[PROVIDED MATERIAL]:
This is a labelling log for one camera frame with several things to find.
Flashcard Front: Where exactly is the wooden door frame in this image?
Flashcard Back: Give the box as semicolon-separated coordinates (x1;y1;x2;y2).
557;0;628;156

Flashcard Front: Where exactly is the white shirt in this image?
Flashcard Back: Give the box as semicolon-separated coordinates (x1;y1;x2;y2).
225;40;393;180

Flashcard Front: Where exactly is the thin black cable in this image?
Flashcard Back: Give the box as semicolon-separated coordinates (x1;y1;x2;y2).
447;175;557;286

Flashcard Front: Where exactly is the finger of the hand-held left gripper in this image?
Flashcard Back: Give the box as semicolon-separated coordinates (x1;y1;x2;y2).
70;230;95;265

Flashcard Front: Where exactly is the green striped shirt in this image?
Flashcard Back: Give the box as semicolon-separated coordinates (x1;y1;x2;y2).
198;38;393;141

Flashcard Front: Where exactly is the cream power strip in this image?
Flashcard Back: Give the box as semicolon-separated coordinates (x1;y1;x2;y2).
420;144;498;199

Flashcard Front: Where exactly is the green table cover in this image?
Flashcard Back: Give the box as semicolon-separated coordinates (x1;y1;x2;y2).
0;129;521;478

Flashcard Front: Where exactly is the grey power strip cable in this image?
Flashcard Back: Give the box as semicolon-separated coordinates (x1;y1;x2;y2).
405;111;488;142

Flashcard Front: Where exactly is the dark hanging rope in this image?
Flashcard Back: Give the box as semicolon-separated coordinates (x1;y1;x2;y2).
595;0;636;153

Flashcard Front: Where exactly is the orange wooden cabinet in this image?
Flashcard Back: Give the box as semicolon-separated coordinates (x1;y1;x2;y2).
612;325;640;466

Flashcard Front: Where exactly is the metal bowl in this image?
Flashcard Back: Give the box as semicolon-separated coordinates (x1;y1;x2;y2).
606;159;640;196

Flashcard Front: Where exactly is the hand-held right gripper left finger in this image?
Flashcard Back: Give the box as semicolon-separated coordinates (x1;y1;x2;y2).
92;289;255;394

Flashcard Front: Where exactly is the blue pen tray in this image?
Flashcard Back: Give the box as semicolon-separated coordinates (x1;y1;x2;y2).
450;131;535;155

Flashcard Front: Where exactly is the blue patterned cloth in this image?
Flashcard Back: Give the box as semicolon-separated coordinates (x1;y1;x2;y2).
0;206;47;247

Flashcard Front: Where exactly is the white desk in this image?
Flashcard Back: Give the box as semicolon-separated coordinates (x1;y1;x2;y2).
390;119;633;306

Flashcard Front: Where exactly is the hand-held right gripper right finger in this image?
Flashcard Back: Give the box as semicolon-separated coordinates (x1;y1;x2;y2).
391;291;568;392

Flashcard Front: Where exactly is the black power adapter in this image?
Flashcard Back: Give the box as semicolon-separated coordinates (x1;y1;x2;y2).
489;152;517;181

[WHAT IS BEING ASKED]: Repeat the listing exactly, leaving nothing out.

[EXERCISE SOLUTION]:
This is a labelling log for one camera frame with several things to find.
Flashcard Front: Where exactly is the wooden door frame in this image?
Flashcard Back: Give the box as semicolon-separated coordinates (x1;y1;x2;y2).
557;0;628;156

Flashcard Front: Where exactly is the white shirt in this image?
Flashcard Back: Give the box as semicolon-separated coordinates (x1;y1;x2;y2).
225;40;393;180

Flashcard Front: Where exactly is the thin black cable in this image?
Flashcard Back: Give the box as semicolon-separated coordinates (x1;y1;x2;y2).
447;175;557;286

Flashcard Front: Where exactly is the finger of the hand-held left gripper in this image?
Flashcard Back: Give the box as semicolon-separated coordinates (x1;y1;x2;y2).
70;230;95;265

Flashcard Front: Where exactly is the green striped shirt in this image?
Flashcard Back: Give the box as semicolon-separated coordinates (x1;y1;x2;y2).
198;38;393;141

Flashcard Front: Where exactly is the cream power strip in this image?
Flashcard Back: Give the box as semicolon-separated coordinates (x1;y1;x2;y2).
420;144;498;199

Flashcard Front: Where exactly is the green table cover in this image?
Flashcard Back: Give the box as semicolon-separated coordinates (x1;y1;x2;y2).
0;129;521;478

Flashcard Front: Where exactly is the grey power strip cable in this image?
Flashcard Back: Give the box as semicolon-separated coordinates (x1;y1;x2;y2).
405;111;488;142

Flashcard Front: Where exactly is the dark hanging rope in this image?
Flashcard Back: Give the box as semicolon-separated coordinates (x1;y1;x2;y2).
595;0;636;153

Flashcard Front: Where exactly is the orange wooden cabinet in this image?
Flashcard Back: Give the box as semicolon-separated coordinates (x1;y1;x2;y2).
612;325;640;466

Flashcard Front: Where exactly is the metal bowl in this image?
Flashcard Back: Give the box as semicolon-separated coordinates (x1;y1;x2;y2).
606;159;640;196

Flashcard Front: Where exactly is the hand-held right gripper left finger in this image?
Flashcard Back: Give the box as semicolon-separated coordinates (x1;y1;x2;y2).
92;289;255;394

Flashcard Front: Where exactly is the blue pen tray in this image?
Flashcard Back: Give the box as semicolon-separated coordinates (x1;y1;x2;y2).
450;131;535;155

Flashcard Front: Where exactly is the blue patterned cloth in this image?
Flashcard Back: Give the box as semicolon-separated coordinates (x1;y1;x2;y2).
0;206;47;247

Flashcard Front: Where exactly is the white desk in this image?
Flashcard Back: Give the box as semicolon-separated coordinates (x1;y1;x2;y2).
390;119;633;306

Flashcard Front: Where exactly is the hand-held right gripper right finger in this image?
Flashcard Back: Give the box as semicolon-separated coordinates (x1;y1;x2;y2).
391;291;568;392

Flashcard Front: Where exactly is the black power adapter in this image?
Flashcard Back: Give the box as semicolon-separated coordinates (x1;y1;x2;y2).
489;152;517;181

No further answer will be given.